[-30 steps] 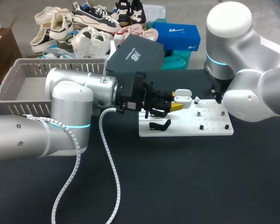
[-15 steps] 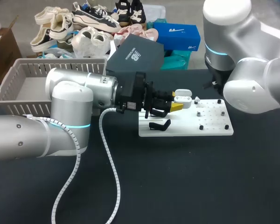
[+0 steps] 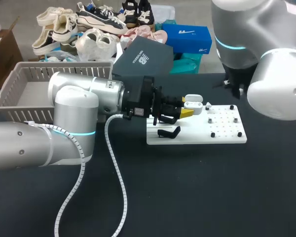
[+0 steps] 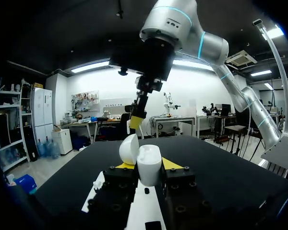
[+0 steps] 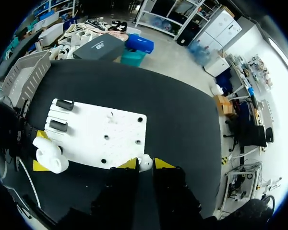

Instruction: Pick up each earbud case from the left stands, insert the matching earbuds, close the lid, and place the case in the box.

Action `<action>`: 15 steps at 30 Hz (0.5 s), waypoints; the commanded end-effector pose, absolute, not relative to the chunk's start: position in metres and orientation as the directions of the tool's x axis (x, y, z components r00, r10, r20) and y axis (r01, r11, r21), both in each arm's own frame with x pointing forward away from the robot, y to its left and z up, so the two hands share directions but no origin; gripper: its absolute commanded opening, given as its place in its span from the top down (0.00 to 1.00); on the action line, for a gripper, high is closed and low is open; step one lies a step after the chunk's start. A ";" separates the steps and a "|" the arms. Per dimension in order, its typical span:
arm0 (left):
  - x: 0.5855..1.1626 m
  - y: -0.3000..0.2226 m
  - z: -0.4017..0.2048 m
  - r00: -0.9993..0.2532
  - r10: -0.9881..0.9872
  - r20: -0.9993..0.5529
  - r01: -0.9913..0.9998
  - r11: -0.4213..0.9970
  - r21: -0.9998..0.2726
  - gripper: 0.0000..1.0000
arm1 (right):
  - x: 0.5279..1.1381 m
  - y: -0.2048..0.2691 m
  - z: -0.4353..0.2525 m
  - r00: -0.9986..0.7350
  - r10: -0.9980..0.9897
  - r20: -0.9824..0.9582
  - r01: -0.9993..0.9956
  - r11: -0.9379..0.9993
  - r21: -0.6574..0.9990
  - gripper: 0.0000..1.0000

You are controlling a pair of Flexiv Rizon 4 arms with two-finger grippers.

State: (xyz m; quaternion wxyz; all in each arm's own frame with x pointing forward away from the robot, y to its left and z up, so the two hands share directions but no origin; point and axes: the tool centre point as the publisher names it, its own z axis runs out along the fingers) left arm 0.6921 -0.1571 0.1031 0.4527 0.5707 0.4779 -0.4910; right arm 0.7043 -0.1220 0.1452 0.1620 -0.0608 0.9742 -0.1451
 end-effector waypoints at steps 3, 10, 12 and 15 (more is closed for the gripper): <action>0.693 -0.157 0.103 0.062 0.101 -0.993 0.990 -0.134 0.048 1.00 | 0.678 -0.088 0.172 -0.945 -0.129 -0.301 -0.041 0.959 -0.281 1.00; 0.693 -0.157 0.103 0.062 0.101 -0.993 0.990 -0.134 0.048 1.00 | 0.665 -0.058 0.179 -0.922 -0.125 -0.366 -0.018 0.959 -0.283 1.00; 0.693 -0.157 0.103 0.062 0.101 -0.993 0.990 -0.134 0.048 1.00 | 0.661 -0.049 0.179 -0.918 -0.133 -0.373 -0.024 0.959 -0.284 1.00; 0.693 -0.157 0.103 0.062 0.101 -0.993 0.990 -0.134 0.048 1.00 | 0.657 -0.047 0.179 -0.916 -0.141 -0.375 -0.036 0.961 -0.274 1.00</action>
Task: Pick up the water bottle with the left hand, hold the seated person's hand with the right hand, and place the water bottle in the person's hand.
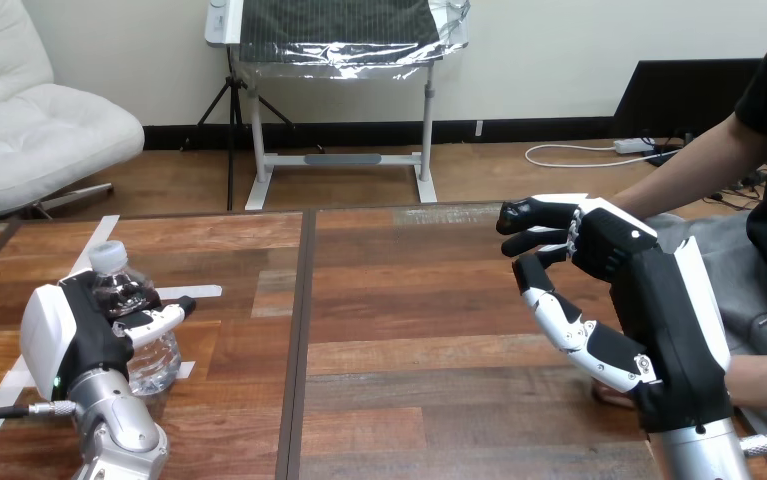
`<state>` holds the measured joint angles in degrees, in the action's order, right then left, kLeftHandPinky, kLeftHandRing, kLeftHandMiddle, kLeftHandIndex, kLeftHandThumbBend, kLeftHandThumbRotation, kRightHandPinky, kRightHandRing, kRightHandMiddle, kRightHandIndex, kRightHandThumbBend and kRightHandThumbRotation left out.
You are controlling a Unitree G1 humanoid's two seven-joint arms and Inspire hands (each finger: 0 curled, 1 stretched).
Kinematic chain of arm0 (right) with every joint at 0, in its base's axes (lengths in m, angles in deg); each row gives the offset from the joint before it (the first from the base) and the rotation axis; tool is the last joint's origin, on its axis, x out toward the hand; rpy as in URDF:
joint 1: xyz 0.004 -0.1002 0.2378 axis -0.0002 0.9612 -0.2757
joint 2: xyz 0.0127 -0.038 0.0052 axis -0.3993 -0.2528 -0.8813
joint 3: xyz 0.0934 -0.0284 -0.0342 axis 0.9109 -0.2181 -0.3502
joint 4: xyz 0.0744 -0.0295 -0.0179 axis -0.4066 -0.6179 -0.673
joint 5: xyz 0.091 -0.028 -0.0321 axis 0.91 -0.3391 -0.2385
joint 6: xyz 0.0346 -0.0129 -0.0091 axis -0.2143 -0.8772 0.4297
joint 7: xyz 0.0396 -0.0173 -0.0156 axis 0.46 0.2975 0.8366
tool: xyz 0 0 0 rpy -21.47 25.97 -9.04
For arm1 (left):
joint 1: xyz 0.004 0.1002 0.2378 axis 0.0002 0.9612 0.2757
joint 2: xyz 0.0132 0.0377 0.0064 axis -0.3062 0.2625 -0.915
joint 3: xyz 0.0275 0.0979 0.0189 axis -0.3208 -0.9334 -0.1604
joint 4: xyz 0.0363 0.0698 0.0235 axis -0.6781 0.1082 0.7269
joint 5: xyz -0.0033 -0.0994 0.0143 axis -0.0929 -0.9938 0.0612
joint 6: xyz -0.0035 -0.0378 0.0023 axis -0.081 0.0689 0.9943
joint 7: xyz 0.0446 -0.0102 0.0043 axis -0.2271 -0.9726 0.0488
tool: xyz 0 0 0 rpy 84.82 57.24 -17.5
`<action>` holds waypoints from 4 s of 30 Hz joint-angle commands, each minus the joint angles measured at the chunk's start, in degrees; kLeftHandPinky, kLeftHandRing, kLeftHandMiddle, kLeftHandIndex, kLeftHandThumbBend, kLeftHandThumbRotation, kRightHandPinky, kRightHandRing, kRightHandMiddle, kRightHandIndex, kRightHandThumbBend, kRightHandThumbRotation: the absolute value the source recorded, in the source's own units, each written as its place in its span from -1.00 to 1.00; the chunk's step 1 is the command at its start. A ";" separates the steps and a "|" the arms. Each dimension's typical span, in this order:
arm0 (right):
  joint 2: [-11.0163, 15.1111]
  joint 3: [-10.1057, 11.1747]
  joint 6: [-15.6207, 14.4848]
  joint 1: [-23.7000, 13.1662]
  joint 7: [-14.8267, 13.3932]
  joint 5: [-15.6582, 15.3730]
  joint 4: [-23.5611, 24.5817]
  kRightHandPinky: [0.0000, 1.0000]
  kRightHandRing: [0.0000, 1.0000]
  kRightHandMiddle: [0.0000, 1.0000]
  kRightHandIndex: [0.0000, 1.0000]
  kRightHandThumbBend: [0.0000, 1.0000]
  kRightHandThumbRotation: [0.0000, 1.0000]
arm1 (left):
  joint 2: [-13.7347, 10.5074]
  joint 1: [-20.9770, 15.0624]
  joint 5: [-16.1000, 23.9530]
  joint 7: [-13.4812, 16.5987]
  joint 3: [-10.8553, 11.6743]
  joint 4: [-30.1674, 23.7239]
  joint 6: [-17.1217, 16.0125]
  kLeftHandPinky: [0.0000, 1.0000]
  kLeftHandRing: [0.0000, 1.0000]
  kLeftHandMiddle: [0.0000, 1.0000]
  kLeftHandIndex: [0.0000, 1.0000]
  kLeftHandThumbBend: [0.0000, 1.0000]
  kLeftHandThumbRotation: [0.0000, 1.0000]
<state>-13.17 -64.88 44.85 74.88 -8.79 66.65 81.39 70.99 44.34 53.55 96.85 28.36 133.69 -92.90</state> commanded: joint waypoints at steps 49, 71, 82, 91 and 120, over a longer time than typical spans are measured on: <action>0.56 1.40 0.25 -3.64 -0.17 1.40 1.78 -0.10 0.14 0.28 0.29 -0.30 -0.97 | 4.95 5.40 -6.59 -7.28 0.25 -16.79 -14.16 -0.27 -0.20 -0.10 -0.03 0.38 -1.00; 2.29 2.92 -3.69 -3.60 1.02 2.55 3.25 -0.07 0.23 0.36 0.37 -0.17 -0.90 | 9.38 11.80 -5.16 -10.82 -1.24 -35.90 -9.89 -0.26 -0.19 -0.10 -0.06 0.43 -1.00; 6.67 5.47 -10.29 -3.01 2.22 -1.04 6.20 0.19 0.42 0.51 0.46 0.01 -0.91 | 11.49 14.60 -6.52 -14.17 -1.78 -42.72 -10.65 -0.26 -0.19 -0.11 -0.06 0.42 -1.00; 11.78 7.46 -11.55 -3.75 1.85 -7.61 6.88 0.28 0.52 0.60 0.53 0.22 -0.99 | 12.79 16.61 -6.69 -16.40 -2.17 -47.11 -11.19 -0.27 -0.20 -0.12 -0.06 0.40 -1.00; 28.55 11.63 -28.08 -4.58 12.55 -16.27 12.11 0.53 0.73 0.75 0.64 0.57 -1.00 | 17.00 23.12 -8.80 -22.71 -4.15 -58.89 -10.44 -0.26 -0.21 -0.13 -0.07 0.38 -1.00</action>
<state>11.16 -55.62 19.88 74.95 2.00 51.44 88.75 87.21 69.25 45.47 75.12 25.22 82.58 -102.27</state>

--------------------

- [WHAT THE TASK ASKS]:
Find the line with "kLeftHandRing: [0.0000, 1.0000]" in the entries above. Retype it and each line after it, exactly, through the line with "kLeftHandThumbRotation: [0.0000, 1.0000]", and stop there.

- [EXERCISE ANSWER]:
  kLeftHandRing: [0.0000, 1.0000]
  kLeftHandMiddle: [0.0000, 1.0000]
  kLeftHandIndex: [0.0000, 1.0000]
  kLeftHandThumbBend: [0.0000, 1.0000]
  kLeftHandThumbRotation: [0.0000, 1.0000]

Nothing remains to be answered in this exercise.